**Required work:**
Which lines mention "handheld"? Show each one from the listing.

**Available data:**

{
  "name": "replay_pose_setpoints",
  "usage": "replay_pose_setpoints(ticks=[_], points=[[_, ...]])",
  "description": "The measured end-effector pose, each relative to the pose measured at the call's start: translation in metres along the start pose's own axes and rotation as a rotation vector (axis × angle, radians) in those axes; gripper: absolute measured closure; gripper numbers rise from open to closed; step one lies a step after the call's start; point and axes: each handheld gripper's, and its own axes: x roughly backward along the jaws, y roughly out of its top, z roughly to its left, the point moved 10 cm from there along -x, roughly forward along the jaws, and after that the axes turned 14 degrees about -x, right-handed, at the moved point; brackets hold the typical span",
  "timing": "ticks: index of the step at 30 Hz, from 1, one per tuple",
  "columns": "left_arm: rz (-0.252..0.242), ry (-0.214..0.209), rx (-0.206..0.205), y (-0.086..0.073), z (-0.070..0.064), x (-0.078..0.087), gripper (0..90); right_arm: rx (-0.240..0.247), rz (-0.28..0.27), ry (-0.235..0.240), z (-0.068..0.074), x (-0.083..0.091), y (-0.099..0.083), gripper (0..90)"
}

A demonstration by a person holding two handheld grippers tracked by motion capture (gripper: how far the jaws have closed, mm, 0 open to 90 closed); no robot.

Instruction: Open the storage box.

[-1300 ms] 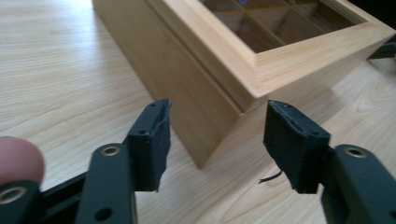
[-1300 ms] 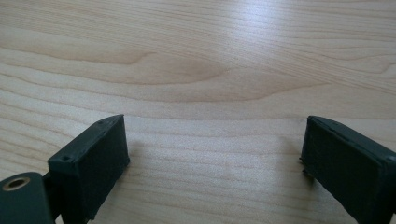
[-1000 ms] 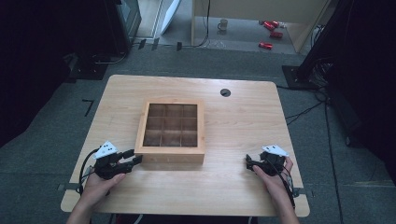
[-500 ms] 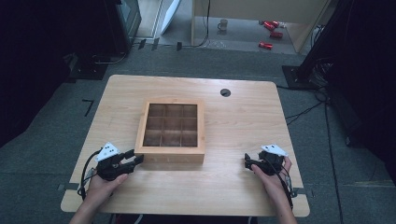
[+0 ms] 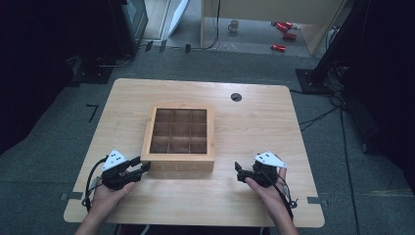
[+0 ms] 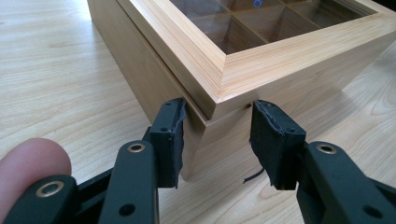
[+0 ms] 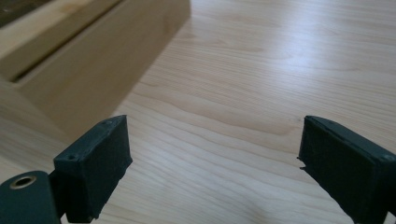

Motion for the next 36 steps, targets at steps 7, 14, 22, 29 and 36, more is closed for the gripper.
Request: replay_pose_setpoints(ticks=[7, 14, 22, 29, 36], points=[[0.002, 0.008, -0.008, 0.002, -0.001, 0.001, 54.8, 0.028, 0.010, 0.062, 0.032, -0.003, -0.003, 8.7], [-0.004, 0.007, -0.012, 0.005, 0.000, 0.002, 54.7, 0.035, 0.020, 0.098, 0.051, -0.009, -0.004, 8.7], [-0.020, 0.004, -0.007, 0.010, -0.001, 0.004, 54.7, 0.054, 0.019, 0.121, 0.068, -0.012, 0.001, 8.7], [-0.022, 0.004, -0.011, 0.013, -0.001, 0.005, 54.6, 0.066, 0.005, 0.158, 0.084, -0.016, 0.006, 8.7], [-0.028, 0.001, -0.008, 0.015, -0.001, 0.006, 54.5, 0.083, -0.001, 0.148, 0.091, -0.026, 0.009, 13.6]])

**Output:**
  "description": "The measured end-effector pose, each relative to the pose measured at the call's start: translation in metres along the start pose's own axes and rotation as a rotation vector (axis × angle, radians) in those axes; gripper: absolute measured closure; gripper numbers rise from open to closed; step one lies a step after the call's start; point and axes: each handheld gripper's, and its own axes: x roughly backward along the jaws, y roughly out of its top, z roughly to its left, the point moved 10 cm from there along -x, roughly forward along the jaws, and after that the axes turned 14 degrees about -x, right-handed, at the moved point; brackets hold the typical span",
A demonstration by a person holding two handheld grippers tracked by motion capture (gripper: how far the jaws have closed, mm, 0 open to 90 closed); no robot.

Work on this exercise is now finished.